Fifty years is a nearly negligible amount in the over 4.5 billion-year history of Earth. Yet some conservation-minded scientists are now reporting that, from 1970 to 2020—the blink of an eye, in the big picture—the world will have lost two-thirds of its wild vertebrate population. Even more alarming are the ecosystem collapses which would accompany such a drastic decline in wildlife.
There’s no escape for humankind in such a scenario. As you may have already imagined, much of the depopulation has been caused by humans. Anyone feeling honored that scientists want to reclassify the period which began in 1760, with the Industrial Revolution and continues indefinitely, as the “Anthropocene” epoch should reconsider.
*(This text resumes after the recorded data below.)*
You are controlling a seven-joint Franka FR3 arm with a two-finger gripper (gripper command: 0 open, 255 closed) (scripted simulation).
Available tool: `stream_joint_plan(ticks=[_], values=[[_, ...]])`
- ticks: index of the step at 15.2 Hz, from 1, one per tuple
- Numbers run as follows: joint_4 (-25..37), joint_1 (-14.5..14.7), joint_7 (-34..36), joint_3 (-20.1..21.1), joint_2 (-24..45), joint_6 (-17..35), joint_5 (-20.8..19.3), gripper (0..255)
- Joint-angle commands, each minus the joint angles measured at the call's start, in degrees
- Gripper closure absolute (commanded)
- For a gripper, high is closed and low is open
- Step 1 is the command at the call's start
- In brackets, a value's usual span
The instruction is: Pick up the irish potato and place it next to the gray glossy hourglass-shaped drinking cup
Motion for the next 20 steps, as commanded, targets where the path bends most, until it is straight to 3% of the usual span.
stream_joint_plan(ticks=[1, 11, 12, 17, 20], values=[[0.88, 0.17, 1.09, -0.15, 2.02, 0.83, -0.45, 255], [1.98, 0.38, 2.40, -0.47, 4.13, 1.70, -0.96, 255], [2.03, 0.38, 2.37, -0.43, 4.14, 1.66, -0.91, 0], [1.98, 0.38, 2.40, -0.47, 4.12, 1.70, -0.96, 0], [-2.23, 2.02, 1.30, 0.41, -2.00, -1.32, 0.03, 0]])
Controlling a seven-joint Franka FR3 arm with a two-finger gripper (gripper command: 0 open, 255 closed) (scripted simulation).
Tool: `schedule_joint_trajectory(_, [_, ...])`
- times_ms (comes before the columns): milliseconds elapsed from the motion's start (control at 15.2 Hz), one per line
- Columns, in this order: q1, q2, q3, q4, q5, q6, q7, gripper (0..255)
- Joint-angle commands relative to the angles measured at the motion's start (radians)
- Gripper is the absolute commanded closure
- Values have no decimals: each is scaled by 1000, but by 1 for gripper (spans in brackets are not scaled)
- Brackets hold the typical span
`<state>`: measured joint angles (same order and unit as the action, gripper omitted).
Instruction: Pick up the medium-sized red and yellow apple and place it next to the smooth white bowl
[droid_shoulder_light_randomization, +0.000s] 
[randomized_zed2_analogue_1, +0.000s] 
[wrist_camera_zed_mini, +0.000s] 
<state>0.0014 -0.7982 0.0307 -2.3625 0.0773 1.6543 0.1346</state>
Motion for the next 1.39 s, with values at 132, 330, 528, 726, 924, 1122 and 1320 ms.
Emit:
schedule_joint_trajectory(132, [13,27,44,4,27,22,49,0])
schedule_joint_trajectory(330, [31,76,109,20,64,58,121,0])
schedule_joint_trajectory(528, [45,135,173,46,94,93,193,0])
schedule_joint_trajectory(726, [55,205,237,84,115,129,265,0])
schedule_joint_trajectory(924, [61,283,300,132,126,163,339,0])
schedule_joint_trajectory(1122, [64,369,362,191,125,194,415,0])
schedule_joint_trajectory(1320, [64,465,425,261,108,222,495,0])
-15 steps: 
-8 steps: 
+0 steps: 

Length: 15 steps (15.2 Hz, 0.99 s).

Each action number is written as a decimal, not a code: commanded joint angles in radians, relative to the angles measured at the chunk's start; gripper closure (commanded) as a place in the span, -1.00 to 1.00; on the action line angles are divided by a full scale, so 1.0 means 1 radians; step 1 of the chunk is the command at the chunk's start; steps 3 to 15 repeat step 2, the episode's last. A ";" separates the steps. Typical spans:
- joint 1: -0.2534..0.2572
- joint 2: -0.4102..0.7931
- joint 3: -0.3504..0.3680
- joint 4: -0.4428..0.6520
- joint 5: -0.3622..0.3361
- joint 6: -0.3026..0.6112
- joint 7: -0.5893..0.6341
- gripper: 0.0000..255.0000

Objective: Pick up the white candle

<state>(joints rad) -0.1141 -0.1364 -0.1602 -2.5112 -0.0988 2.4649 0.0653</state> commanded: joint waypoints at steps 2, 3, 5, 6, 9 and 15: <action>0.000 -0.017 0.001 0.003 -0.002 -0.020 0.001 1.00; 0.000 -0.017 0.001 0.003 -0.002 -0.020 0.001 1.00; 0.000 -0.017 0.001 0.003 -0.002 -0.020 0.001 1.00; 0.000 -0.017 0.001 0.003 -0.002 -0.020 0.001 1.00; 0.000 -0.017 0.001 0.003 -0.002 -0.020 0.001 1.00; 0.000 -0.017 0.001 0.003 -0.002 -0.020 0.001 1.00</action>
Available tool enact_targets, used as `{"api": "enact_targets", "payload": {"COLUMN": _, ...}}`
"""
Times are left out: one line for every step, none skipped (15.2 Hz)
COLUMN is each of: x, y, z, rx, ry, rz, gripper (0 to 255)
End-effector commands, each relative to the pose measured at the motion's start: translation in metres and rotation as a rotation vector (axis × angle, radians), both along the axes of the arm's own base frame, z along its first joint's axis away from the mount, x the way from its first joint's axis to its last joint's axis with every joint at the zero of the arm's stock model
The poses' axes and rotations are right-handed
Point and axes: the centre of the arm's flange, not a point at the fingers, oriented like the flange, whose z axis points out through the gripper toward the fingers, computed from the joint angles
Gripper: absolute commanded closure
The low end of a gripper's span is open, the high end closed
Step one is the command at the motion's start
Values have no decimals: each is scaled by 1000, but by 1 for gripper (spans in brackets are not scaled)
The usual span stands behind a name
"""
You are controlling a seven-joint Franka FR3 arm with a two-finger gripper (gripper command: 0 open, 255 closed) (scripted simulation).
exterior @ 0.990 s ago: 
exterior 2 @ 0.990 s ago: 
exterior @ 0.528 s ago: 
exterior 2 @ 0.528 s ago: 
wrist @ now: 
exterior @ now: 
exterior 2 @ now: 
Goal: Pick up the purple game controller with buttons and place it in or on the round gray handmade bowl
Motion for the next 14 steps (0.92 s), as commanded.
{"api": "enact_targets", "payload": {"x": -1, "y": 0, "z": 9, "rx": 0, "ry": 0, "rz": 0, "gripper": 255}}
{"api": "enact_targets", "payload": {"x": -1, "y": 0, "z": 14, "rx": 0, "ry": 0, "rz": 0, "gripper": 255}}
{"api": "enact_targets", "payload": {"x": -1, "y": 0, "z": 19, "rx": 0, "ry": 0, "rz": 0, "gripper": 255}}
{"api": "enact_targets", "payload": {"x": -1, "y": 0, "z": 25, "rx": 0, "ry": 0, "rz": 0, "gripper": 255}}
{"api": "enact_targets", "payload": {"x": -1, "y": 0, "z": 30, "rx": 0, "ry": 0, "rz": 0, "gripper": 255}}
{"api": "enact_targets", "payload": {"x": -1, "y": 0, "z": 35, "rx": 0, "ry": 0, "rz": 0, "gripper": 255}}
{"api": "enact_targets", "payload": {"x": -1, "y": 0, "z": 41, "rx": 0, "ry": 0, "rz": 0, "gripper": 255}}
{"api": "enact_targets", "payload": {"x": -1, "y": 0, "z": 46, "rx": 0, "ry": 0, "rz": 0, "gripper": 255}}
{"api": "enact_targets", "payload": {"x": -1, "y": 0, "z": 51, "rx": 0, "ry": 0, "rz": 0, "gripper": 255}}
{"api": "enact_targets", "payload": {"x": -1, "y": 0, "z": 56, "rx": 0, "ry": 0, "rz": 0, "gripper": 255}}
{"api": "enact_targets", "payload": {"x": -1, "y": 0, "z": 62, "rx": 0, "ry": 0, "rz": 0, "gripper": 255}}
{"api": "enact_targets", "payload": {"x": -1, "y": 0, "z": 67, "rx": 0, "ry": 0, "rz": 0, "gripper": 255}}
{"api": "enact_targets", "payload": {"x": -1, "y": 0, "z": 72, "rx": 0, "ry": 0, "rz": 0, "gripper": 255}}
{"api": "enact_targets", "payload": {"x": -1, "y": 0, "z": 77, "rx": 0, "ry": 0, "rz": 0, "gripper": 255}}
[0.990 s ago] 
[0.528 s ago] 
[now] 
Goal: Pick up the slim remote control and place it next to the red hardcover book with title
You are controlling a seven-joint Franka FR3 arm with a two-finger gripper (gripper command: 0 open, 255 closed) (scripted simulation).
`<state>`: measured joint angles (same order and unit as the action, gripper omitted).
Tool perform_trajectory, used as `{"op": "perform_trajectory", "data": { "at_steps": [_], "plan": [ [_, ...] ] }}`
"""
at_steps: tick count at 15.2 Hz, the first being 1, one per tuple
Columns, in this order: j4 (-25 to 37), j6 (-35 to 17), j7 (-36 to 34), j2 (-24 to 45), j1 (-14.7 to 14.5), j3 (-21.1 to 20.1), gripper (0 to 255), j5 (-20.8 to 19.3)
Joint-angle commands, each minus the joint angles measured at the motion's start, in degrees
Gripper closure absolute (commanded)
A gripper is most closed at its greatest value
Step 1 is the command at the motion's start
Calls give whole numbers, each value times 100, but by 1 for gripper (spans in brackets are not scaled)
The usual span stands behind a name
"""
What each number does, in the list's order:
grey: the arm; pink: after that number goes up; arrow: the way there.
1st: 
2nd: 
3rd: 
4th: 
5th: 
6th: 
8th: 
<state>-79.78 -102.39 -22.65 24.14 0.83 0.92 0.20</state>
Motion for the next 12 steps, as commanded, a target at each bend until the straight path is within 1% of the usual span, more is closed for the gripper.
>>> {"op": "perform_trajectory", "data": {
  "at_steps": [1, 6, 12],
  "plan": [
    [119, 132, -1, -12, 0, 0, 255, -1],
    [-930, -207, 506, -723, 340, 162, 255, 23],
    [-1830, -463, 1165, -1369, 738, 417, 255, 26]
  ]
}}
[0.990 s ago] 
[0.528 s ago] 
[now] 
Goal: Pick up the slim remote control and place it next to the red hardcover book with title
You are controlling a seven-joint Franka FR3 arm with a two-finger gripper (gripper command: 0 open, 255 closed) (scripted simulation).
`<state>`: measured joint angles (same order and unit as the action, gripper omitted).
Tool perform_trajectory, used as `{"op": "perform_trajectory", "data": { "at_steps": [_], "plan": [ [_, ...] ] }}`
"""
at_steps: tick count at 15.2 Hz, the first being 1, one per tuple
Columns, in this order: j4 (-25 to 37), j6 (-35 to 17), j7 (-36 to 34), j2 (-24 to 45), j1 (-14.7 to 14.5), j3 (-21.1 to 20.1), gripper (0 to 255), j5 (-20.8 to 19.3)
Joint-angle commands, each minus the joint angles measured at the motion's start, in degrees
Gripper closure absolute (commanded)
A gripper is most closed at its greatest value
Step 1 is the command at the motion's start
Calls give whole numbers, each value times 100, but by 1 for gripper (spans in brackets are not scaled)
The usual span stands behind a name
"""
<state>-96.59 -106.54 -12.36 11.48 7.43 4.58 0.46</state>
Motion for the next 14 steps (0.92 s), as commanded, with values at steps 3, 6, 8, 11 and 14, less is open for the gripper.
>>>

It marks the “domination by man” on the planet mostly in terms of our destruction of it.
According to National Geographic, there’s a faction of the scientific community which holds that the two-thirds wildlife depopulation report is “overblown and misleading.” Who are these naysayers, exactly?
Turns out a couple of them are National Geographic’s own. The article linked above cites two NG conservation scientists who say it’s irresponsible to take data from all over the world and mix it up “in a blender.” The report, called the “Living Planet Index” and issued by the World Wildlife Fund, may be more about grabbing headlines and raising money, the NG scientists say.
Also noteworthy is that the losses we’ve already incurred are not yet irreversible—at least in theory. The problem is that the overarching pattern of the Anthropocene is the human substitution of stewardship with rapaciousness.
An immediate reversal of our standard operating procedures in land use, for example, is crucial. Particularly in agriculture, forestry, and development. Overfishing and invasive species must be banned and remedied right away. Fossil fuels and other wholesale pollutants which accelerate global warming should have been outlawed a decade ago.
It seems that many—especially those people whose bank accounts have for years been benefitting from selfish, irresponsible exploitation of the Earth—can’t seem to fathom that there will be no life on Earth, for their children and grandchildren (and ours), if these industries continue at all as they have been. Is it too big a concept? Is it convenient denial? Selfishness to the point of murder?
This is the Great Reality Check of the ages. To the logging industry, your product is renewable! Will you not adjust your practices so that it’s sustainable… life on Earth, I mean? To consumers, will you not pay a little more to use products that preserve worldwide habitats, including your own? To those in the oil industry, wasn’t it a great run, financially? I mean nothing lasts forever.
My upcoming novel, ULTIMATE ERROR, is about the mistakes that put all life on the edge of extinction. To clarify, an “oil spill” is not a mistake. It is a by-product of a larger ERROR in judgment: the continued use of, and trade in, fossil fuels. The fuel for the ERROR is, of course, money.